FDA Authorizes Respiratory Infection Panel for COVID-19, Flu Testing

The US Food and Drug Administration (FDA) has granted Emergency Use Authorization (EUA) to respiratory pathogen panel test which differentiates between 20 different respiratory infections, including coronavirus 2019 (COVID-19) and influenza (flu), within 2 hours.

The EUA, granted to GenMark Diagnostics for its ePlex Respiratory Pathogen Panel 2 (RP2), will allow clinicians to receive rapid molecular test results for both common and severe respiratory infections just in time for the beginning of the first flu season adjacent to the COVID-19 pandemic.

The RP2 panel, previously approved for clinical diagnosis in the European market last month, incorporated result capability for COVID-19 for its single-test assessment of multiple pathogens from patients.
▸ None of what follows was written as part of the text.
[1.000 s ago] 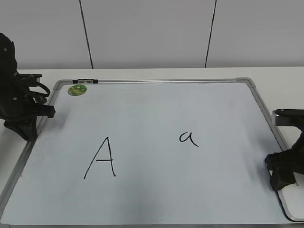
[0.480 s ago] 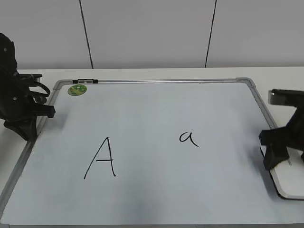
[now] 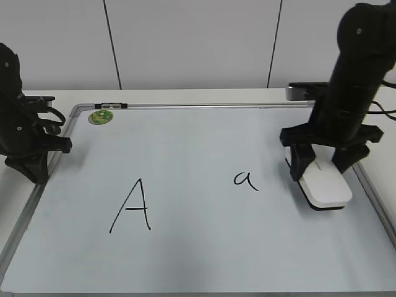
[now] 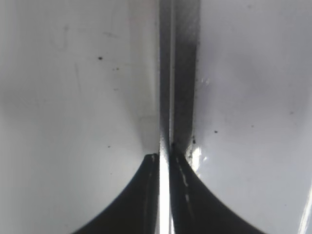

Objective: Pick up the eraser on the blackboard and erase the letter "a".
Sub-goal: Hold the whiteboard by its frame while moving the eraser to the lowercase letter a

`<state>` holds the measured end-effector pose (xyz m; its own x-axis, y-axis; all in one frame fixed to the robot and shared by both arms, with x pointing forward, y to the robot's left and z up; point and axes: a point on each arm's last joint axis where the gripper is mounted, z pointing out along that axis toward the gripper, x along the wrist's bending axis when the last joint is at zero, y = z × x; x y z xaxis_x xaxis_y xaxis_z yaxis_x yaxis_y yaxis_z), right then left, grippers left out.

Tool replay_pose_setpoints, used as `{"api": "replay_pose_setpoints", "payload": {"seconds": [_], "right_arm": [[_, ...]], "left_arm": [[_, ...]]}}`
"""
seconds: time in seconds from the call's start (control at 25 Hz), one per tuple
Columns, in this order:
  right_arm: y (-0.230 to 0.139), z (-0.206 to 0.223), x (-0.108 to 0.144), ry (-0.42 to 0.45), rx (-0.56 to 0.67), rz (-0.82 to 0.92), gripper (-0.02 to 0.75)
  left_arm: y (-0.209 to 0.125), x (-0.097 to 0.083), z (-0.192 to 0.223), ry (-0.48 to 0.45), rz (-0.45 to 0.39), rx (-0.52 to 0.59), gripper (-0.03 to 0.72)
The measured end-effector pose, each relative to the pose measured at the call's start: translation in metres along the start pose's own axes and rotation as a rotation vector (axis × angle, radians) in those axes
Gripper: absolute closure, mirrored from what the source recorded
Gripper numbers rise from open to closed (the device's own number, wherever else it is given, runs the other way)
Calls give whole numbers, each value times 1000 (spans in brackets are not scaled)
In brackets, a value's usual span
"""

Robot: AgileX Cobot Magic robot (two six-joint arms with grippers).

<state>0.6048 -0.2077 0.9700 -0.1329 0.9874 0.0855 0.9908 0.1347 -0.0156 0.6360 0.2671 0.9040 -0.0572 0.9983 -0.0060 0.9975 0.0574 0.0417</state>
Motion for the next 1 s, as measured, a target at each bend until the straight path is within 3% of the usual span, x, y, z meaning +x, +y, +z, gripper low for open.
{"api": "replay_pose_setpoints", "payload": {"seconds": [0.4, 0.76, 1.0], "right_arm": [[54, 33, 26, 6, 20, -54, 212], [63, 52, 35, 1, 78, -71, 212], [54, 62, 80, -49, 90, -203, 212]], "left_arm": [[0, 0, 0, -5, -5, 1, 647], [0, 0, 1, -7, -4, 3, 647], [0, 1, 1, -8, -6, 3, 647]]}}
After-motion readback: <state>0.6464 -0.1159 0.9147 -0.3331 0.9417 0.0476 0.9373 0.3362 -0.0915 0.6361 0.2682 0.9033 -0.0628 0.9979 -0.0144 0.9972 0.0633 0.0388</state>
A study conducted at a pair of large tertiary care hospitals indicated use of the panel in an emergency department (ED) resulted in earlier patient results and was associated with an 8.4% reduction in hospital admissions.
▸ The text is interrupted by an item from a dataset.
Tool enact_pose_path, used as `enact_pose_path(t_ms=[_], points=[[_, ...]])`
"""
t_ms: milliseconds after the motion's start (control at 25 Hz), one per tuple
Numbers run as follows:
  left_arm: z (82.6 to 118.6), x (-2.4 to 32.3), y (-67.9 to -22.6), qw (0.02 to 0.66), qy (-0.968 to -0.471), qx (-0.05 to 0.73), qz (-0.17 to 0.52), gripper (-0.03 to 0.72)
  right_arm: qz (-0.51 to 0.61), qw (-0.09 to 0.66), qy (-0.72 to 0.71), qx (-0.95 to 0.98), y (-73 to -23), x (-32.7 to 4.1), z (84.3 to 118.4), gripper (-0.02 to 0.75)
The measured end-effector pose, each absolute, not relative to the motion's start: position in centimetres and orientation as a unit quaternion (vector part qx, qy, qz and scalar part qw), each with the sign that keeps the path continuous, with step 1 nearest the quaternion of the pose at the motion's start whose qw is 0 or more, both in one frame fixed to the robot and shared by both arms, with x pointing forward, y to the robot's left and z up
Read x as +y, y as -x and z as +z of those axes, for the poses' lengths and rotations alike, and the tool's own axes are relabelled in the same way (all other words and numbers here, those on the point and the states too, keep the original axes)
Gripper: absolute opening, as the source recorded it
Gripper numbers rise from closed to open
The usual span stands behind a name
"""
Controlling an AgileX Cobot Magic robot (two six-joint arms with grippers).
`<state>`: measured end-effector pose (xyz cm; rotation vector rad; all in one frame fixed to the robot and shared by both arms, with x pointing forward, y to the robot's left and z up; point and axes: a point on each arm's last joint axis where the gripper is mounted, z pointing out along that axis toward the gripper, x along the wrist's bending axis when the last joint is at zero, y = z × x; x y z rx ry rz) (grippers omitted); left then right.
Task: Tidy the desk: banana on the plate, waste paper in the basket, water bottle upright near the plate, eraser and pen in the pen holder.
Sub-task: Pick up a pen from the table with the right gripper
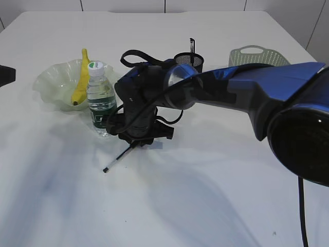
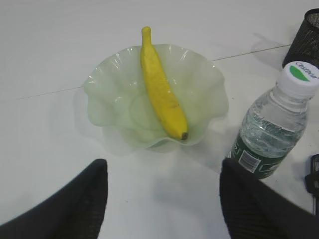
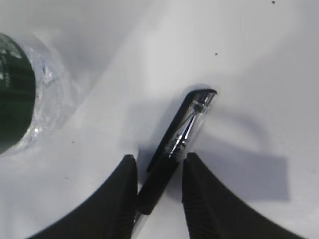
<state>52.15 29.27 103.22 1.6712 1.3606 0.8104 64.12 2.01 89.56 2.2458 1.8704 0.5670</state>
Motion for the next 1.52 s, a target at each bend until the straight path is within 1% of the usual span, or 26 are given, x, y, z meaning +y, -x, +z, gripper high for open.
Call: enact_pose_path(t_ms=[120,600,840,1040,1240,1520], points=[[103.2,29.3,-52.1,0.407,-0.663,0.540,0.321,0.496,0.179,0.082,-0.755,0.626,-64.0,1.9,89.5,0.241],[103.2,29.3,-52.1,0.407,-0.663,0.540,0.321,0.496,0.140,0.046,-0.778,0.610,-63.1,1.9,89.6,0.241],[103.2,29.3,-52.1,0.407,-0.663,0.540,0.321,0.496,0.099,0.050,-0.783,0.612,-62.6,1.4,89.8,0.241],[103.2,29.3,-52.1,0.407,-0.663,0.540,0.321,0.496,0.066,0.061,-0.788,0.609,-62.7,0.7,90.6,0.241],[103.2,29.3,-52.2,0.409,-0.661,0.541,0.321,0.496,0.057,0.066,-0.796,0.599,-63.5,0.0,91.7,0.241],[103.2,29.3,-52.2,0.410,-0.659,0.543,0.320,0.496,0.051,0.061,-0.800,0.595,-63.5,-0.2,91.7,0.241]])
“COVID-19 is placing a spotlight on the importance of fast, comprehensive molecular testing,” Scott Mendel, president and chief executive officer of GenMark, said in a statement. “While we can’t predict what cold and flu season is going to look like this year, we know that we have to arm healthcare providers with the necessary tools to quickly and accurately diagnose the cause of infections in seriously ill patients, so syndromic testing is going to be critical.”

As some patients with COVID-19 have been observed with coinfection, the identification of infection causes is critical—as is the detection of sepsis, a life-threatening complication reported among some patients hospitalized with the pandemic virus.

Aside from providing rapid results which can identify or rule out responsible pathogens, the panel may provide clinicians better guidance in treatment strategies, and reduce the use of antibiotics.